:: Records from a data source ::
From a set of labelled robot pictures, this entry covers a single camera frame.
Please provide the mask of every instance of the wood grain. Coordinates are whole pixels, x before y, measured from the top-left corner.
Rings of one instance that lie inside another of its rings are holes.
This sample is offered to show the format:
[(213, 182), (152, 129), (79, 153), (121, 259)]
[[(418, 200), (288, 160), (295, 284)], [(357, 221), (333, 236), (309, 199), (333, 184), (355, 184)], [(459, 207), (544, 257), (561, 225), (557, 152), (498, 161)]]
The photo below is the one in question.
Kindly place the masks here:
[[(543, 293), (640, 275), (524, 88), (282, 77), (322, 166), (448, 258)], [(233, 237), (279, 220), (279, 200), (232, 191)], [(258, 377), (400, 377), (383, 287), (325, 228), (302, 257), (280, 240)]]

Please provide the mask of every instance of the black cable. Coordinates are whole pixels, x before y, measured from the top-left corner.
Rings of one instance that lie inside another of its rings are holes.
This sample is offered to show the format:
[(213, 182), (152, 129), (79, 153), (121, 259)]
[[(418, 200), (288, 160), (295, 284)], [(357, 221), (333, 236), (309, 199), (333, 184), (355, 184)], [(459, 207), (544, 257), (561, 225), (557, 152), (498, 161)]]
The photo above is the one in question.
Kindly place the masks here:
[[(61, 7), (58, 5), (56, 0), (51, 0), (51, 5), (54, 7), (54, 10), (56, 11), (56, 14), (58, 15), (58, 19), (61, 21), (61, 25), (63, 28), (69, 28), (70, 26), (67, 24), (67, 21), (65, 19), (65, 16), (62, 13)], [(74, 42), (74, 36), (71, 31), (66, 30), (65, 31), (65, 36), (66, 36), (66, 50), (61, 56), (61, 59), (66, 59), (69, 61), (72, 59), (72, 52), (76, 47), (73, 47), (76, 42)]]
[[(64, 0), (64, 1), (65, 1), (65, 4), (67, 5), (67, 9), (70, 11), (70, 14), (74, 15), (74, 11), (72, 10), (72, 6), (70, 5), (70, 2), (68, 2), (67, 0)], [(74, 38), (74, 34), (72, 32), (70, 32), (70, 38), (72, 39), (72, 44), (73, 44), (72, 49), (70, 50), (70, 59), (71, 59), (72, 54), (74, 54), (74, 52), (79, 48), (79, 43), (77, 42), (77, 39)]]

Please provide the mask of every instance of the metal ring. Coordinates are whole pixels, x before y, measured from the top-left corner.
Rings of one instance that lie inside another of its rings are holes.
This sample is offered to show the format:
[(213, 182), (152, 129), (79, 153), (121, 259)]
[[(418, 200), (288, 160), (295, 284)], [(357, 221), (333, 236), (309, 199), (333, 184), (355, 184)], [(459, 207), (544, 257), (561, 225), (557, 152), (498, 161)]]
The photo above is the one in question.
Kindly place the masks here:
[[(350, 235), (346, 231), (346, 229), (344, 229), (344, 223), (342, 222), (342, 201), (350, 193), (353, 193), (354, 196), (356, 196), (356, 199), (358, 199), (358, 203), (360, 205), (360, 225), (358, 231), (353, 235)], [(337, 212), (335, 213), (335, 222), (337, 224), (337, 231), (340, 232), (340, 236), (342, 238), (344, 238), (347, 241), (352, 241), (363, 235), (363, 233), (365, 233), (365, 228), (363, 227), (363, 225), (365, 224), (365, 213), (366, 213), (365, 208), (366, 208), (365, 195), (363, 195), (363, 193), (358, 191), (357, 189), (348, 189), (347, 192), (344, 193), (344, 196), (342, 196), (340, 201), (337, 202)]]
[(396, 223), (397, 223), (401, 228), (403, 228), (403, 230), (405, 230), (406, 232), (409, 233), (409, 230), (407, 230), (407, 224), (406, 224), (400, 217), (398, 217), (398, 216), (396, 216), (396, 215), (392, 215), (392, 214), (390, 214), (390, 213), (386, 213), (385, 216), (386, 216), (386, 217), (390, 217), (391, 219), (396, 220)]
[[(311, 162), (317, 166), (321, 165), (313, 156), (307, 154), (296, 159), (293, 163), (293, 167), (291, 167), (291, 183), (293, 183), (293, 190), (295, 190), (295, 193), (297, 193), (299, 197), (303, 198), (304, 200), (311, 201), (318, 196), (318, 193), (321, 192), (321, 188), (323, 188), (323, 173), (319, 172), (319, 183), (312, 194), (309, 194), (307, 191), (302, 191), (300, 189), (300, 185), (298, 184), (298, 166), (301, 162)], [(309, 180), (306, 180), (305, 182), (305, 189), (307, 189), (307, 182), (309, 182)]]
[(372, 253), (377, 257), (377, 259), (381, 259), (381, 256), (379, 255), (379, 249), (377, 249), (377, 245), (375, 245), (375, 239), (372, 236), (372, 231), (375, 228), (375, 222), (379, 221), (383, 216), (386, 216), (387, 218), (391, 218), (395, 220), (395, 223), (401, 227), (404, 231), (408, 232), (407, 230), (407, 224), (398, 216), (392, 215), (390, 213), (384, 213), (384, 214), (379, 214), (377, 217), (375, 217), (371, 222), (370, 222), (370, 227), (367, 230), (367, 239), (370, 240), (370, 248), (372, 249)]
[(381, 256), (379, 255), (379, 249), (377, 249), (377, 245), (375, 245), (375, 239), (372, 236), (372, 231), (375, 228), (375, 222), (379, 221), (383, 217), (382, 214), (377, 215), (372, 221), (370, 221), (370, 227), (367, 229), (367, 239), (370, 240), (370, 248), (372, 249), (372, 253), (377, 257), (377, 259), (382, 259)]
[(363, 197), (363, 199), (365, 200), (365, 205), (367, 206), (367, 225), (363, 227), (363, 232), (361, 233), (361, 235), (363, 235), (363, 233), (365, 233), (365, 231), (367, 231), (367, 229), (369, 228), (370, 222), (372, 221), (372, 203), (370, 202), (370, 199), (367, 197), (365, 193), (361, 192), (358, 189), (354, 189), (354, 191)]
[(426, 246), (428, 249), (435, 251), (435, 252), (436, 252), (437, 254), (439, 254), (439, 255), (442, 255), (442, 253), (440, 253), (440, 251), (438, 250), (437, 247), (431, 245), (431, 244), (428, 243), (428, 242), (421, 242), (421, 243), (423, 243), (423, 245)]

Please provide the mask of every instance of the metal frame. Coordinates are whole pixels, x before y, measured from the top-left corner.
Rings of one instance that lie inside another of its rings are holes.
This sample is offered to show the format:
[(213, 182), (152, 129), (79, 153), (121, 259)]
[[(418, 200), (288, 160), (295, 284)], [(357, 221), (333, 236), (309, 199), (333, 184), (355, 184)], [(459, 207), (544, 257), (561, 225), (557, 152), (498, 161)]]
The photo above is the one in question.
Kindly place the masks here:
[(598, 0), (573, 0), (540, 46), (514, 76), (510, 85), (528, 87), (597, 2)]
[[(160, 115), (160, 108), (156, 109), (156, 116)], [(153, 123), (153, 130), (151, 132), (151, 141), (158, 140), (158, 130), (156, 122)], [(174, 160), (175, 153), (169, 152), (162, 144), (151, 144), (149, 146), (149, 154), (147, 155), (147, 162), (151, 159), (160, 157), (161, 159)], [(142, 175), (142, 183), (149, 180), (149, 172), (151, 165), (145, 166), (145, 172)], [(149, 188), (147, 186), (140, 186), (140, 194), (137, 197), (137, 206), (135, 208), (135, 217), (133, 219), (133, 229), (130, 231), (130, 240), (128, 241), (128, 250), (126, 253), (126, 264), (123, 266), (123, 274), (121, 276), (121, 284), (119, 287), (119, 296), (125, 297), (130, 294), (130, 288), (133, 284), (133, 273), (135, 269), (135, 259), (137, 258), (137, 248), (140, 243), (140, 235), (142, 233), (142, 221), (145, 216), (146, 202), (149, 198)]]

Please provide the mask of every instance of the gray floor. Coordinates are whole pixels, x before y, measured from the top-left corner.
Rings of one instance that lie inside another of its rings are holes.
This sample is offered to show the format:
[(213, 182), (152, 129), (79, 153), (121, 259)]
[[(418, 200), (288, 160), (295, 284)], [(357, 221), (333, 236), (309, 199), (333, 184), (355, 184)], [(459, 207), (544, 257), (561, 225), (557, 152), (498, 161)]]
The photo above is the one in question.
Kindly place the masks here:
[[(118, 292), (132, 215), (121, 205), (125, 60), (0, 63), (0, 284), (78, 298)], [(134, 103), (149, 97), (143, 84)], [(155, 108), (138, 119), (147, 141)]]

:: WHAT YOU HAVE TO DO ::
Return the opening line of the data and every line after it through the line containing "Please provide the mask of every instance of the black", please, exactly as written and with nothing added.

:: SOLUTION TO THIS PROBLEM ::
From a set of labelled robot pictures, this entry covers a single camera frame.
Please provide the mask of every instance of the wood grain. Coordinates are whole pixels, x before y, measured from the top-left corner.
Rings of one instance that lie inside another of its rings are holes.
This sample is offered to show the format:
[(213, 182), (152, 129), (79, 153), (121, 259)]
[[(418, 200), (288, 160), (295, 284)], [(357, 221), (333, 236), (309, 199), (333, 184), (355, 184)], [(459, 207), (544, 257), (561, 225), (557, 152), (498, 161)]]
The photo below is the one in question.
Kindly place the masks here:
[[(543, 293), (640, 275), (524, 88), (282, 77), (322, 166), (448, 258)], [(233, 237), (279, 220), (279, 200), (232, 191)], [(258, 377), (400, 377), (383, 287), (325, 228), (302, 257), (280, 240)]]

Please provide the mask of every instance of the black cable. Coordinates are whole pixels, x before y, measured from the top-left corner.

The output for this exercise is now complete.